◆ PROMPT
Hunt for the word "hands" across the entries below, copying each line that holds it.

Dataset entries
+ + +

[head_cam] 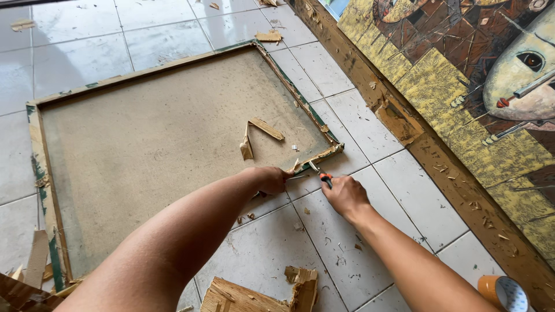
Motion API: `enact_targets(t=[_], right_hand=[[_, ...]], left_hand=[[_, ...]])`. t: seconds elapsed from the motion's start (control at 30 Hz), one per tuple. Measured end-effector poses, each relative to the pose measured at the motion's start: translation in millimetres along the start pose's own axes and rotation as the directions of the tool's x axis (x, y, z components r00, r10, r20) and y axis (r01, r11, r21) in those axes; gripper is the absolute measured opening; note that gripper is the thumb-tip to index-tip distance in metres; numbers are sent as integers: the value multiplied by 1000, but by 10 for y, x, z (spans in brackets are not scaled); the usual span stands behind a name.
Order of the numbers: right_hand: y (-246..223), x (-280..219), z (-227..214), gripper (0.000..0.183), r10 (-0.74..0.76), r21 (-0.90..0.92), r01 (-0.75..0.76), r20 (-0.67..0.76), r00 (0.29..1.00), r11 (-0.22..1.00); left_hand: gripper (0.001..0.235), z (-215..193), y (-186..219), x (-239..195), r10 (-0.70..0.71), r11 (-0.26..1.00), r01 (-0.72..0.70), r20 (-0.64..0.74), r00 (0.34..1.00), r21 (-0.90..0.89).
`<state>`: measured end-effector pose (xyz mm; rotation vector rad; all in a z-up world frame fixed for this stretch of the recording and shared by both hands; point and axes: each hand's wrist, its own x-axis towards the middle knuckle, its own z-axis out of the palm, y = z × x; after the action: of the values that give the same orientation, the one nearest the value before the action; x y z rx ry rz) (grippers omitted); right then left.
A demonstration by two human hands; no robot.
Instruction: The person uses a screwdriver and pliers to remove staples and peel away the backing material from the edge of a wooden picture frame. The person works along the frame's perimeter, removing staples and pulling off the fabric and cardboard backing.
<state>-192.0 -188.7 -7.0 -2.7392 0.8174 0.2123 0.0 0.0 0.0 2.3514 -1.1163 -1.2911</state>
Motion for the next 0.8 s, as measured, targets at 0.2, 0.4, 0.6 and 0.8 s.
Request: enact_targets(t=[0.2, 0.4, 0.6, 0.8], right_hand=[[-220, -89, -312, 51, 290, 469, -381, 257, 922, 797], [-114, 83, 84, 48, 196, 798, -572, 540, 819, 191], [-339, -236, 211, 47, 95, 846, -505, 524, 846, -167], [-202, -237, 116, 58, 155, 141, -220, 367, 917, 965]], left_hand=[[73, 35, -70, 47, 5, 1000, -5, -11, 1000, -12], [77, -26, -14, -67, 56, 971, -47, -30, 998, 234], [53, 244, -330, 437, 97, 991, -74, -226, 969, 111], [26, 54, -323, -7, -118, 983, 168, -437, 892, 78]])
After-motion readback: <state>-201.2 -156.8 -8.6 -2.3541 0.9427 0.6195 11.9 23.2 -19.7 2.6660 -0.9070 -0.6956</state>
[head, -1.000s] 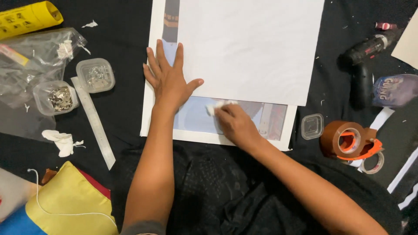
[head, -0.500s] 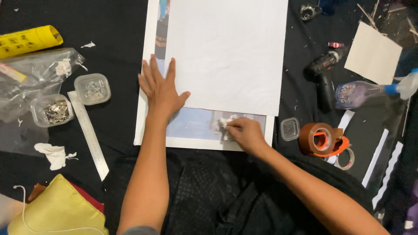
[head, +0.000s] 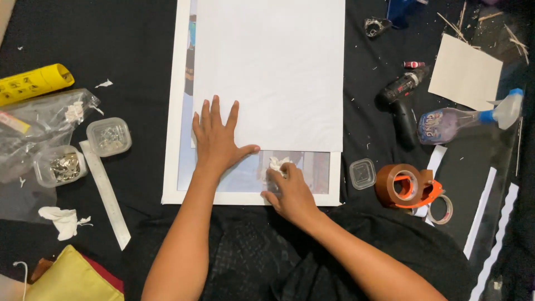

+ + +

◆ SOLUTION FOR THIS EXERCISE
`<state>`: measured end-effector pose (xyz mm; rotation vector rad; all in a z-up world frame fixed for this stretch of the recording and shared by both hands; point and axes: each hand's wrist, its own x-axis towards the middle knuckle, its own z-axis out of the palm, y = z × x; after the action: of the values that give the same orientation, the one nearest the value before the action; x y z rx ry rz) (grippers omitted); right then left.
A demonstration by two human hands; no robot.

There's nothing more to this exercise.